The Internet provides an unparalleled opportunity for organizations to deliver digital content to their visitors instantaneously. Content consumers usually have short attention span, while possibly a large number of content venders. Nowadays the internet has become an indispensable part of our lives, and it provides a platform for enterprises to deliver information about products and services to the customers conveniently. As the amount of this kind of information is increasing rapidly, one great challenge is ensuring that proper content can be delivered quickly to the appropriate customers. Personalized recommendation is a desirable way to improve customer satisfaction and retention.
There are mainly three approaches to recommendation engines based on different data analysis methods, i.e., rulebased, content-based and collaborative filtering. Among them, collaborative filtering (CF) requires only data about past user behavior like ratings, and its two main approaches are the neighborhood methods and latent factor models. The neighborhood methods can be user-oriented or item-oriented. They try to find like-minded users or similar items on the basis of co-ratings, and predict based on ratings of the nearest neighbors. Latent factor models try to learn latent factors from the pattern of ratings using techniques like matrix factorization and use the factors to compute the usefulness of items to users. CF has made great success and been proved to perform well in scenarios where user preferences are relatively static.In most dynamic scenarios, there are mainly two issues that prevent accurate prediction of ratings – the sparsity and the dynamic nature.

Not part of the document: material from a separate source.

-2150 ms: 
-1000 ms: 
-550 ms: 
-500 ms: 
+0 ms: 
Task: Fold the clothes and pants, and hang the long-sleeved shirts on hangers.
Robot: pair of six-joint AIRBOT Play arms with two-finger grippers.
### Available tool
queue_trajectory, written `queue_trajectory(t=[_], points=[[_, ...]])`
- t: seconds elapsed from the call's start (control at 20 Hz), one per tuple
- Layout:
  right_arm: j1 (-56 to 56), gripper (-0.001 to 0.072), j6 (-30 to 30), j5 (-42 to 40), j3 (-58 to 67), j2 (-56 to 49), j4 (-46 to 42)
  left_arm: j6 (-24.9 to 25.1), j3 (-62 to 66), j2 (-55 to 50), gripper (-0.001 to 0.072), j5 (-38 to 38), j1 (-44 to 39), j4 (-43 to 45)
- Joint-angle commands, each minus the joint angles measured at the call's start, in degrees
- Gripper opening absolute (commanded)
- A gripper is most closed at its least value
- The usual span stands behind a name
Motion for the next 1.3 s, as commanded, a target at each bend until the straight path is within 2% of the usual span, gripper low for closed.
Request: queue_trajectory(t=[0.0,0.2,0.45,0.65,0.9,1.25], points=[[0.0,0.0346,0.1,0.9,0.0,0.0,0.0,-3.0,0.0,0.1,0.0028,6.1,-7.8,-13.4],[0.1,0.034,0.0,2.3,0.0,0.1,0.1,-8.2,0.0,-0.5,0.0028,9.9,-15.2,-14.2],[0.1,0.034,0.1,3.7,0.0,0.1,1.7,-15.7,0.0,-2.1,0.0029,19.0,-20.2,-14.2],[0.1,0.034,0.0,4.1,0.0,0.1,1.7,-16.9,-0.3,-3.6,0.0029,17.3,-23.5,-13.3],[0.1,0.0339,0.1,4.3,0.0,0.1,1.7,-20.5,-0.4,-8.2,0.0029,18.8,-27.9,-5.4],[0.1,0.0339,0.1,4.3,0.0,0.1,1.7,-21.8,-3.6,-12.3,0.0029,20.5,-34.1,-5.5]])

Since a user could only rate a very small proportion of all items, the U ×I rating matrix is quite sparse and the amount of information for estimating a candidate rating is far from enough. While latent factor models involve most ratings to capture the general taste of users, they still have difficulties in catching up with the drifting signal in dynamic recommendation because of sparsity, and it is hard to physically explain the reason of the involving. The dynamic nature decides that users’ preferences may drift over time in dynamic recommendation, resulting in different taste to the items in different phases of interest, but it is not well studied in previous studies. In our experiences, the interest cycle differs from user to user, and the pattern how user preferences changes cannot be precisely described by several simple decay functions. Moreover, CF approaches usually accounted the cold-start problem which is amplified in the dynamic scenario since the rate of new users and new items would be high.

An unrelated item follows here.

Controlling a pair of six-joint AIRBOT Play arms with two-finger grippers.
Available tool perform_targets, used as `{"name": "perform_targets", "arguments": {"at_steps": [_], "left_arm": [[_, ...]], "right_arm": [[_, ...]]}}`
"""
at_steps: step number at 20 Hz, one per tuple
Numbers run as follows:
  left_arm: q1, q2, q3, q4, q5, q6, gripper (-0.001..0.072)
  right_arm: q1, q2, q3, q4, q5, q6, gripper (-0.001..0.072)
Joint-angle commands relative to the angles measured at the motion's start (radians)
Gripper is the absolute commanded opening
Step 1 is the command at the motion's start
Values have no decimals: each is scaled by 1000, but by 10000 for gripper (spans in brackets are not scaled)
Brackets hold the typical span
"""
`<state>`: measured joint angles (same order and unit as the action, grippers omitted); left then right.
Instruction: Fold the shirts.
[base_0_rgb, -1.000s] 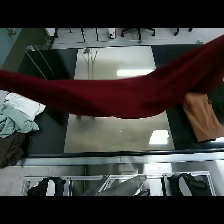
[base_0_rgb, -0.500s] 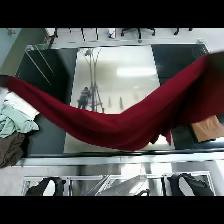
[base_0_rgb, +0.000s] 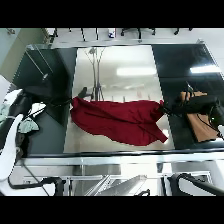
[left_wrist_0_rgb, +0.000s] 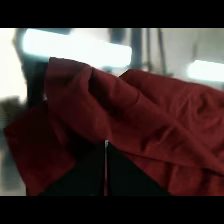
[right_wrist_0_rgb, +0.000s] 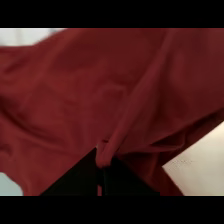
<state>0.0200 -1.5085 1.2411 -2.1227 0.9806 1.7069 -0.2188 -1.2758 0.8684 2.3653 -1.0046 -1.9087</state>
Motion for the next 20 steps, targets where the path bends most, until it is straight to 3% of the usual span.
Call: {"name": "perform_targets", "arguments": {"at_steps": [1, 2, 6, 9, 15, 20], "left_arm": [[-13, -144, 157, -2, 167, -8, 446], [-12, -143, 193, 1, 212, -52, 706], [-17, -72, 244, 3, 417, -124, 706], [-55, 78, 51, 11, 402, -142, 706], [-209, 332, -480, 3, 46, -200, 705], [-296, 296, -599, -1, -150, -209, 706]], "right_arm": [[-5, -35, -7, 1, 19, -8, 18], [-8, -28, 0, 2, 17, -18, 18], [-29, -1, 8, -7, 9, -34, 18], [-43, -1, 8, -10, -11, -60, 18], [-48, -1, 8, -10, -11, -60, 19], [-47, -1, 8, -7, -19, -60, 19]]}}
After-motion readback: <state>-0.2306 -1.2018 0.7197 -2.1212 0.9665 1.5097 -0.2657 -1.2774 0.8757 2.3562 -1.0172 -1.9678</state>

Some researchers have previously attempted to solve the above problems. Hybrid approaches which combine content based and collaborative filtering in different ways were proposed to alleviate the sparsity problem where more information were mined than just in each of them. A classified item into many categories using content information and chose recent categories to perform Item-Based Collaborative Filtering (IBCF). An introduced group similarity by clustering and used it to modify original item-item similarity matrix. Some approaches emphasize utilization of time information to deal with the dynamic nature. The proposed to model temporal dynamics to separate transient factors from lasting mones.

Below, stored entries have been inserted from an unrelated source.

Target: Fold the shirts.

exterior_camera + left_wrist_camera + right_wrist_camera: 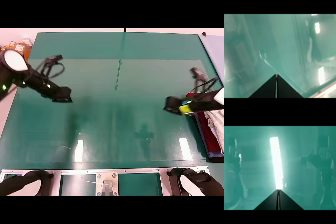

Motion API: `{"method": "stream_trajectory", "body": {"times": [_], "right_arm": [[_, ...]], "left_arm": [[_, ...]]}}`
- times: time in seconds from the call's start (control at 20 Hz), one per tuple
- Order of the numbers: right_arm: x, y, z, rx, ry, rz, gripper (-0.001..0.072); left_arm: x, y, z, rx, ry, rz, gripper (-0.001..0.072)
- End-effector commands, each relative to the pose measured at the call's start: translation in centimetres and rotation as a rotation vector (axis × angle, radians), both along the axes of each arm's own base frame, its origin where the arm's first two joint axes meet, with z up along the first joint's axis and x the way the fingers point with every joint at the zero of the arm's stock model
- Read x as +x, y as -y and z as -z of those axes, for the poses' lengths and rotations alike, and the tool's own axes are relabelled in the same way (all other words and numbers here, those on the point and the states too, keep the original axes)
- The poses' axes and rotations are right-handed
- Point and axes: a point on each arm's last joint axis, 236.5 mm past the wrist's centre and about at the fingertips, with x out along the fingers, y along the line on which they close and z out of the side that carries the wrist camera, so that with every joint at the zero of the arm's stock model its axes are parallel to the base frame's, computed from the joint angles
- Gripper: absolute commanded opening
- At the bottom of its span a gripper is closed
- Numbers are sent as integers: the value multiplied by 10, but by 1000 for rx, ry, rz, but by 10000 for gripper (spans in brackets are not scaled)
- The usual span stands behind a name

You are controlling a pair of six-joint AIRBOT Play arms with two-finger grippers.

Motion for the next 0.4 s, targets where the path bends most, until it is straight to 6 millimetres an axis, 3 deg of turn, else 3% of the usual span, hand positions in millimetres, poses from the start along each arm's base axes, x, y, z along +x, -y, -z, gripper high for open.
{"method": "stream_trajectory", "body": {"times": [0.0,0.35], "right_arm": [[-18,-48,17,8,10,-129,13],[-20,-52,16,16,9,-139,13]], "left_arm": [[-25,13,15,-1,-11,33,22],[-30,14,15,-5,-40,17,22]]}}
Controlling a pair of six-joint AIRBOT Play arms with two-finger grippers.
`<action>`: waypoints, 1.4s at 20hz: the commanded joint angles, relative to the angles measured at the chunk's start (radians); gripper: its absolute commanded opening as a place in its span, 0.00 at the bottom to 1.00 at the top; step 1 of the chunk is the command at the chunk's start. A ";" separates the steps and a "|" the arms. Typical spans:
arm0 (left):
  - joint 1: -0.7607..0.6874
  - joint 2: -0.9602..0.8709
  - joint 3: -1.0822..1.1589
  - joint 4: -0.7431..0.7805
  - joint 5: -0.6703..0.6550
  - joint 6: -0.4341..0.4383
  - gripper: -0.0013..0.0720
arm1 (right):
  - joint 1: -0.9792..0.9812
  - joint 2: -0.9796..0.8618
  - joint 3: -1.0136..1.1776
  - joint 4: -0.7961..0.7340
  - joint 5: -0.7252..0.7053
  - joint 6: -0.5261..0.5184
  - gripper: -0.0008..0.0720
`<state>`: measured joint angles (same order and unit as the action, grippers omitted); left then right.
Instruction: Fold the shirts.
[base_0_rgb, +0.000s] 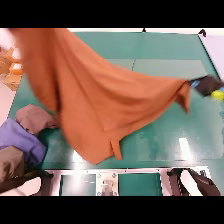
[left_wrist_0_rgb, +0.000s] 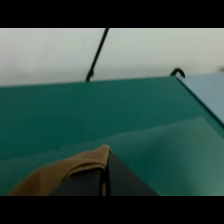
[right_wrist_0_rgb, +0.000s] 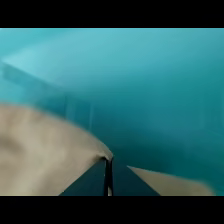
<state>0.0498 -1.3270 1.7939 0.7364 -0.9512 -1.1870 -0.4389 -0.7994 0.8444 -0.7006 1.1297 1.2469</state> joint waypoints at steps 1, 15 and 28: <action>-0.119 -0.329 -0.026 -0.116 0.100 0.145 0.04 | 0.018 -0.173 -0.230 0.003 -0.206 -0.030 0.03; 0.076 -0.567 0.195 -0.138 -0.589 -0.244 0.99 | -0.093 -0.576 0.173 -0.163 0.011 -0.051 0.74; 0.055 0.080 -1.024 0.174 -0.345 -0.260 0.99 | -0.212 -0.576 0.169 -0.163 0.053 -0.025 0.74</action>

In this paper, we present a hybrid dynamic recommendation method. First we use more information while keeping the data consistency; we use user profiles and item contents to extend the co-rate relations between ratings through each element of users, as show in Fig.1. The ratings can reflect similar users’ preferences and provide useful information for recommendation. Correspondingly, in order to enable the algorithm to maintain the changing of signals quickly and to be updated conveniently, based on time series analysis(TSA) technique a set of dynamic features are proposed, and relevant ratings in each phase of inter- est are added up by applying TSA to describe user’s preferences and item’s reputations. Then we proposed a personalized recommendation algorithm by adaptively weighting. The result of the proposed algorithm is effective with dynamic data and per- forms better than the previous algorithms.

RELATED WORK

Dynamic recommendation in traditionally RMSE evaluations (even for the Netflix competition), training and testing data are randomly sampled and the train and test split is not based on time. This would produce current prediction based on future data. Even if it is guaranteed that testing instances of each user/item come later than its training instances, the aforementioned issue still exists in algorithms like IBCF and latent factor models due to the utilization of other users’ future ratings. The CF approaches usually accounted the cold-start problem which is amplified in the dynamic scenario since the rate of new users and new items would be high. Some researchers have previously attempted to solve the above problems. Hybrid approaches which combine content based and collaborative filtering in different ways were proposed to alleviate the sparsely problem where more information were mined than just in each of them. et al. classified items into many categories using content information and chose recent categories to perform Item-Based Collaborative Filtering (IBCF). Kim and Li introduced group similarity by clustering and used it to modify original item-item similarity matrix.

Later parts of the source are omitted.